In December 2014, Müller took over in midterm from the incumbent Klaus Wowereit, Berlin's longest-serving mayor since reunification in 1990, who presided over the city's emergence as a popular tourist destination and center for high-tech start-ups but stepped down after his popularity suffered from the debacle around the Berlin Brandenburg Airport.

Müller had previously made a surprise entry into the race to succeed Wowereit and defeated two candidates initially seen as the most likely successors. Shortly before the election, Müller ran for the Leadership of the Social Democratic Party in Berlin a second time, and won. In the 2016 Berlin Election, he led the party to victory, albeit not without some losses. After the election, Müller ended the grand coalition with the Christian Democratic Union and formed a new government with the Green Party and the left-wing Die Linke.

As one of the state's representatives at the Bundesrat, Müller served on the Committee on Foreign Affairs, the Committee on European Affairs and the Committee on Cultural Affairs from 2014.

Müller was an SPD delegate to the Federal Convention for the purpose of electing the President of Germany in 2004, 2009 and 2012. In the negotiations to form a coalition government under the leadership of Chancellor Angela Merkel following the 2017 federal elections, he was part of the working group on urban development, led by Bernd Althusmann, Kurt Gribl and Natascha Kohnen.

===Member of the German Parliament, 2021–2025===
In August 2020, Müller announced his intention to leave state politics and instead run as a candidate in the 2021 national elections. In the negotiations to form a so-called traffic light coalition of the SPD, the Green Party and the Free Democrats (FDP) on the national level following the elections, he was part of his party's delegation in the working group on innovation and research, co-chaired by Thomas Losse-Müller, Katharina Fegebank and Lydia Hüskens.

In parliament, Müller served on the Committee on Foreign Affairs (2021–2025) and its Subcommittee on Foreign Cultural and Educational Policy (2022–2025). He also chaired a study commission set up to investigate the entire period of German involvement in Afghanistan from 2001 to 2021 and to draw lessons for foreign and security policy in future.

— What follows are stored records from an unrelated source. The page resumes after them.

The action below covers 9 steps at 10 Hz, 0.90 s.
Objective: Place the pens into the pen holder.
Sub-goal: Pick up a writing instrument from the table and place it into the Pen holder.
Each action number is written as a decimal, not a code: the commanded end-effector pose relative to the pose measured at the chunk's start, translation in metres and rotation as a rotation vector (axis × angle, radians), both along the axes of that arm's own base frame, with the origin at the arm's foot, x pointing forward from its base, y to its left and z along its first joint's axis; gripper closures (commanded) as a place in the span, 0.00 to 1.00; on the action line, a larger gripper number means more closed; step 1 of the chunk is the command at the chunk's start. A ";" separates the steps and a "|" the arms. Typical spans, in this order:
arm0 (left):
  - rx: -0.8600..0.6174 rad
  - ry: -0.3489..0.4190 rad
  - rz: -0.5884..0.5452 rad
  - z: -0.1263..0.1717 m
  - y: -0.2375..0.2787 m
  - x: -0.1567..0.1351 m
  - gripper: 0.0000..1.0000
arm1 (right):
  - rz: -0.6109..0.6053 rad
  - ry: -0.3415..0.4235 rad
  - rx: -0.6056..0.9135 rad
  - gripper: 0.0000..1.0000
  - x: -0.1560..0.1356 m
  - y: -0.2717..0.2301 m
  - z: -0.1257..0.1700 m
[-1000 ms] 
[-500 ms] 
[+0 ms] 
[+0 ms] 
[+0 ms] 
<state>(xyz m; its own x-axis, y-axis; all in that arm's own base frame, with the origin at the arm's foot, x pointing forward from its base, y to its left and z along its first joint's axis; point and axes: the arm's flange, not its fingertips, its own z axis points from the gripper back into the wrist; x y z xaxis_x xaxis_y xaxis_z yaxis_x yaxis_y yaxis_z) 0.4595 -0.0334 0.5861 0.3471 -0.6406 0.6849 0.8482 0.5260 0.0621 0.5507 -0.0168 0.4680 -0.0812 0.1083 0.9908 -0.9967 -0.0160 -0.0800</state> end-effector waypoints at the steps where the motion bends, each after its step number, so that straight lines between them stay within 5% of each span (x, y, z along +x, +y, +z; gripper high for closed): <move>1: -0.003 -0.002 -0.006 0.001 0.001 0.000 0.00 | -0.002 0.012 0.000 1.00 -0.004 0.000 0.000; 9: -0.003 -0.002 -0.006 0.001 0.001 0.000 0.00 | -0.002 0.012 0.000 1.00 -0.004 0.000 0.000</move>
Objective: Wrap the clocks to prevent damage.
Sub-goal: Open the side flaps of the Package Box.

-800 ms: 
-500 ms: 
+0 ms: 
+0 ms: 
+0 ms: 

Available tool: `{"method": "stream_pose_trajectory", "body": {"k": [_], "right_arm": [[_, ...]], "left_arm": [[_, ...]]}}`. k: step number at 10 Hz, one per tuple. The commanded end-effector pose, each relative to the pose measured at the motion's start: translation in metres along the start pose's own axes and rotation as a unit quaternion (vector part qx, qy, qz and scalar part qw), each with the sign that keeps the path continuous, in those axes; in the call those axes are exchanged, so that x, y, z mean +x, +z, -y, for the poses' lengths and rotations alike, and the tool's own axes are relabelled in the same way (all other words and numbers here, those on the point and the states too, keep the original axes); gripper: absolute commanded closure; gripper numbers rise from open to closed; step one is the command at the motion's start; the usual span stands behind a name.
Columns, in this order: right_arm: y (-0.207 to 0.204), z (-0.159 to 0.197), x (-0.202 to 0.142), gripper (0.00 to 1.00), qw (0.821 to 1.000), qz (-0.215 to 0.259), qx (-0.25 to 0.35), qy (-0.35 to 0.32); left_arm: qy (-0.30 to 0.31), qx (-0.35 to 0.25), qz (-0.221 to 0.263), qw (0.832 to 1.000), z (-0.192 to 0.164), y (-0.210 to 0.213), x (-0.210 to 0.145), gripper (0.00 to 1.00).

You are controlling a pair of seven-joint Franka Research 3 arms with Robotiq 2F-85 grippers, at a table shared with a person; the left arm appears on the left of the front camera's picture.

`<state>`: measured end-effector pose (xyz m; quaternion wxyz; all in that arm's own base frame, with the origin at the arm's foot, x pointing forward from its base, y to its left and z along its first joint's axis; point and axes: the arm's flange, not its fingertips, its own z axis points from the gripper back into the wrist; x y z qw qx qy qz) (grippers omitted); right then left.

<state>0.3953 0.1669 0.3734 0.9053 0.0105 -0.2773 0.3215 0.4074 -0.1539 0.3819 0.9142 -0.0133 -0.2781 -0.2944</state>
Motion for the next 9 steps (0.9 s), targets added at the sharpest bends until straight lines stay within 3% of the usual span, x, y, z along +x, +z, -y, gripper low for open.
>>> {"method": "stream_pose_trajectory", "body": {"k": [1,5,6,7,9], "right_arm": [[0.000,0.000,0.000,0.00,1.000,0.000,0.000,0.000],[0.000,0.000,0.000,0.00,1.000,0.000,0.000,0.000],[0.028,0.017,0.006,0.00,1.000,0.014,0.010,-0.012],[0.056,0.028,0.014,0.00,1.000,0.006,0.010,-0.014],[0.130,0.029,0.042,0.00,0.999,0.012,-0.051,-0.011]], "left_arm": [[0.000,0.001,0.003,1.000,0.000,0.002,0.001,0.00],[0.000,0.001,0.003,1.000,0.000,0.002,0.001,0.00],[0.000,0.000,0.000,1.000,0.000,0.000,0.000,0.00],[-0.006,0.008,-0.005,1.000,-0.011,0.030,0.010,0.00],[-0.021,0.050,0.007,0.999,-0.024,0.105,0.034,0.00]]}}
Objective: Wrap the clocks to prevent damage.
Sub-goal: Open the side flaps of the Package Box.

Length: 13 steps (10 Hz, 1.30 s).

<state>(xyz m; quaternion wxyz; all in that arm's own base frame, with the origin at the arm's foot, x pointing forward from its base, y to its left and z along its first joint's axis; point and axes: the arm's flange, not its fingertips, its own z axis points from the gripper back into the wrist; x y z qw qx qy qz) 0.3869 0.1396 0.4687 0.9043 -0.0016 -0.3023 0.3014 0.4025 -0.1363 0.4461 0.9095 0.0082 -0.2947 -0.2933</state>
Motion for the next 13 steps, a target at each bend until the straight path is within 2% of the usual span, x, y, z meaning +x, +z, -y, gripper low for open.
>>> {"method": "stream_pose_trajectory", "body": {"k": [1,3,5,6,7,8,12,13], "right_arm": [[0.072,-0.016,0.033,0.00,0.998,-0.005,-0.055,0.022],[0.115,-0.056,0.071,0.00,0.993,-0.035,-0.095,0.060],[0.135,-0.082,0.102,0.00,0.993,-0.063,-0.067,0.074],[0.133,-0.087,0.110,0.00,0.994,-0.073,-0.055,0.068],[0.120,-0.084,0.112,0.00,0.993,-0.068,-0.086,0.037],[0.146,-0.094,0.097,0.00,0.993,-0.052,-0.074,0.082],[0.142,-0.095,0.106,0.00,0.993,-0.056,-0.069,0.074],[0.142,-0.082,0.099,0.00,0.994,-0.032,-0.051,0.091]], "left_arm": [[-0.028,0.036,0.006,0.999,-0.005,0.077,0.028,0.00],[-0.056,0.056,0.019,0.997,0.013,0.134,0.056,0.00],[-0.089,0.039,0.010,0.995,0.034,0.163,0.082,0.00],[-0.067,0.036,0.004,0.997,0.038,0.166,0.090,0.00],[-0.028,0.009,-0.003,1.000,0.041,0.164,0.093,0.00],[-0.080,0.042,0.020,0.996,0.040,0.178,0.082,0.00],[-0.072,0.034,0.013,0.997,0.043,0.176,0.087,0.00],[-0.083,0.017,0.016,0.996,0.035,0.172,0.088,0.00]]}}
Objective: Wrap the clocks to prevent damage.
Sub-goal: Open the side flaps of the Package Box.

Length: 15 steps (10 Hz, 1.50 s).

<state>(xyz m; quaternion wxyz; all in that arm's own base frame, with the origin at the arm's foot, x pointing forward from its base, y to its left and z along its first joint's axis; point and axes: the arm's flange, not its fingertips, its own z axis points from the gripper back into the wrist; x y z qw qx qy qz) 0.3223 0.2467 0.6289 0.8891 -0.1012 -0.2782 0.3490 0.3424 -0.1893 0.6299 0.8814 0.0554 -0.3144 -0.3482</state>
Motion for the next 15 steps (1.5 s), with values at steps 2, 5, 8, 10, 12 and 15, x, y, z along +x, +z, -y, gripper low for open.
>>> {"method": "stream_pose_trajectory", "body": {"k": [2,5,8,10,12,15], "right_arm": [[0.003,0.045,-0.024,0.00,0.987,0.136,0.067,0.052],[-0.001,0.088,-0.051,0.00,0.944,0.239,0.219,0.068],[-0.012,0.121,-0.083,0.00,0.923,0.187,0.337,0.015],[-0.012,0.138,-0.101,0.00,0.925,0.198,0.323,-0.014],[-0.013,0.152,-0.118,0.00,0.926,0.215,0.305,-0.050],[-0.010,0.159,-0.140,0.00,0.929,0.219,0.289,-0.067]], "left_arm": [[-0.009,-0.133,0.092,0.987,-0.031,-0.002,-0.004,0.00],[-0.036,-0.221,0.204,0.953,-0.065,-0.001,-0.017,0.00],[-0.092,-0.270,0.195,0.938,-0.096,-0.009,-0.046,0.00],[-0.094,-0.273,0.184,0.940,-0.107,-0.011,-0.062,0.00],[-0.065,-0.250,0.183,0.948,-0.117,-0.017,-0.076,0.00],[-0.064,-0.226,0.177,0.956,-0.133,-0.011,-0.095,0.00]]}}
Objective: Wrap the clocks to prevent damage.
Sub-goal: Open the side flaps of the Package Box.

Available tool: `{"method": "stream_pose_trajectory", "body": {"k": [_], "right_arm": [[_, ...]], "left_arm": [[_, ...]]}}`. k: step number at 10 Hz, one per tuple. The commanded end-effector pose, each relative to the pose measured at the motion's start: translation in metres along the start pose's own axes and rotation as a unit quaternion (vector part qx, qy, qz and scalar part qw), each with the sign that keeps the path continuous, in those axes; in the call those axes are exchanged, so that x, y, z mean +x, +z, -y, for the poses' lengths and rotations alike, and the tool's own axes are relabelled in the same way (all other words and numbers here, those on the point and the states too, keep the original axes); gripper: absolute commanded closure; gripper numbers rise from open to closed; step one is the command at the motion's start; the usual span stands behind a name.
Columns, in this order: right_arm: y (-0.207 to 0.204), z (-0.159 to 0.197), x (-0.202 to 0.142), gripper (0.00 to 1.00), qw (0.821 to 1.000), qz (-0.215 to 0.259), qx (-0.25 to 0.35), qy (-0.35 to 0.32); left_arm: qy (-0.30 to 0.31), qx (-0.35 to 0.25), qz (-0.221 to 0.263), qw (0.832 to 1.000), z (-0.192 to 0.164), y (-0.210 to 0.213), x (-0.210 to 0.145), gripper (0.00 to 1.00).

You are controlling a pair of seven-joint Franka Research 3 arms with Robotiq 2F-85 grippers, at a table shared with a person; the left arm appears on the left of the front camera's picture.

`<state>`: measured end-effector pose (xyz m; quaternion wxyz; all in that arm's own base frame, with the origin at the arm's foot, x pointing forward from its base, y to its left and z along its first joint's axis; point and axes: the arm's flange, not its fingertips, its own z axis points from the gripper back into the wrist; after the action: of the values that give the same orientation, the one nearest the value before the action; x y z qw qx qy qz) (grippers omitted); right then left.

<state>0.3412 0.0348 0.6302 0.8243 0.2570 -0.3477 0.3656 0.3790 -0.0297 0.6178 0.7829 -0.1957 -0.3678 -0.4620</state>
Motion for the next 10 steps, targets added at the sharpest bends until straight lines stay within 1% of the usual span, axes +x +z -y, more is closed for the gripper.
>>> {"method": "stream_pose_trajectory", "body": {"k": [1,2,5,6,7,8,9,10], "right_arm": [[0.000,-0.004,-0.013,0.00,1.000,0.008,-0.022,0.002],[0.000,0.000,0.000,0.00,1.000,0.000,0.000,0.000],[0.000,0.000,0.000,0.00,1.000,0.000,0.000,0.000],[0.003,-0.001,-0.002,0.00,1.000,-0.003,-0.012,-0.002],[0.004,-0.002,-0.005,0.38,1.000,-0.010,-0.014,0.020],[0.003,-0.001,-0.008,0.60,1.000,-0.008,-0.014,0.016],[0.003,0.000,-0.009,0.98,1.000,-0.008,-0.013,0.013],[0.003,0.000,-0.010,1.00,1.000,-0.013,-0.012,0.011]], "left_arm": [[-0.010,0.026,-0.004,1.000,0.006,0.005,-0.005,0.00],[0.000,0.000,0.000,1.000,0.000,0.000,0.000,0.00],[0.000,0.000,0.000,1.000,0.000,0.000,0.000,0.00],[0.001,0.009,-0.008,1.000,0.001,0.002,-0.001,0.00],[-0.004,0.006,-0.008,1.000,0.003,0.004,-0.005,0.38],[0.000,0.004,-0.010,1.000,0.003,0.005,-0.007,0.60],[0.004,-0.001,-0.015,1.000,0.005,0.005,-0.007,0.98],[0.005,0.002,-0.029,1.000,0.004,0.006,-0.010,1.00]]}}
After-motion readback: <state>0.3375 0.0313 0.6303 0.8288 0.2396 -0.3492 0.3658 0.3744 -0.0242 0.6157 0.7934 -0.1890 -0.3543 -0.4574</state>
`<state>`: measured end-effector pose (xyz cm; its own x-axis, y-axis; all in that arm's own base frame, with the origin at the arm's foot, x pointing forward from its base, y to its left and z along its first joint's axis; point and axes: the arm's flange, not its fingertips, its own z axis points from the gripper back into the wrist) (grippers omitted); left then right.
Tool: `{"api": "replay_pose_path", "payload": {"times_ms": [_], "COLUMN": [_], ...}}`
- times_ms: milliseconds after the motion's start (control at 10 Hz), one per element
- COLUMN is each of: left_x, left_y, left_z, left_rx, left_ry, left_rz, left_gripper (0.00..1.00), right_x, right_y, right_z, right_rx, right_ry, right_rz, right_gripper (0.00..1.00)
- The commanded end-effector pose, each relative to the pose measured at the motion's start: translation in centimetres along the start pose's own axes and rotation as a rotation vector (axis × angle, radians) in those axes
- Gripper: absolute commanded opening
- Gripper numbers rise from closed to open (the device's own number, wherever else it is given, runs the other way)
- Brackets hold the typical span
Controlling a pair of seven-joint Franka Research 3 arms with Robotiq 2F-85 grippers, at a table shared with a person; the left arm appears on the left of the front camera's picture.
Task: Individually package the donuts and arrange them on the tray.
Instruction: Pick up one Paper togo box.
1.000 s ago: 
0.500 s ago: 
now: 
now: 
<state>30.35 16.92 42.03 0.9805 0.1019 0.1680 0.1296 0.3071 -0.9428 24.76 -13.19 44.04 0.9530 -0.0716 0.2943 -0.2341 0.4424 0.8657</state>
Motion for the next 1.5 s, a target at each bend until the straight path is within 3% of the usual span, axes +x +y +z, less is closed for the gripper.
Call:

In addition to his committee assignments, Müller chaired the German-Japanese Parliamentary Friendship Group.

==Other activities==
===Corporate boards===
- Flughafen Berlin Brandenburg GmbH, chairman of the supervisory board

===Non-profit organizations===
- Tarabya Cultural Academy, Member of the Advisory Board (since 2022)
- Friends of the Fraekelufer Synagogue, member of the board of trustees (since 2018)
- Business Forum of the Social Democratic Party of Germany, member of the political advisory board (since 2018)
- Ernst Reuter Foundation for Advanced Study, ex-officio chair of the board of trustees
- Free University of Berlin, member of the board of trustees
- Natural History Museum, Berlin, member of the board of trustees
- Technische Universität Berlin, member of the board of trustees (2018–2019)
- Stiftung Preußische Seehandlung, ex-officio chairman of the board of trustees (–2021)
- Topography of Terror Foundation, chairman
- Development and Peace Foundation (SEF), deputy chairman of the board of trustees
- Association of German Cities, ex-officio member of the Presidium
- American Academy in Berlin, honorary trustee
- Aspen Institute Berlin, member of the board of trustees
- Cultural Foundation of the German States (KdL), ex-officio member of the council
- Deutsche Klassenlotterie Berlin (DKB), member of the board of trustees (–2021)
- Deutsches Museum, member of the board of trustees (–2021)
- Council for Christian-Jewish Cooperation in Berlin, member of the board of trustees (–2021)
- Literarisches Colloquium Berlin, member of the board of trustees (–2021)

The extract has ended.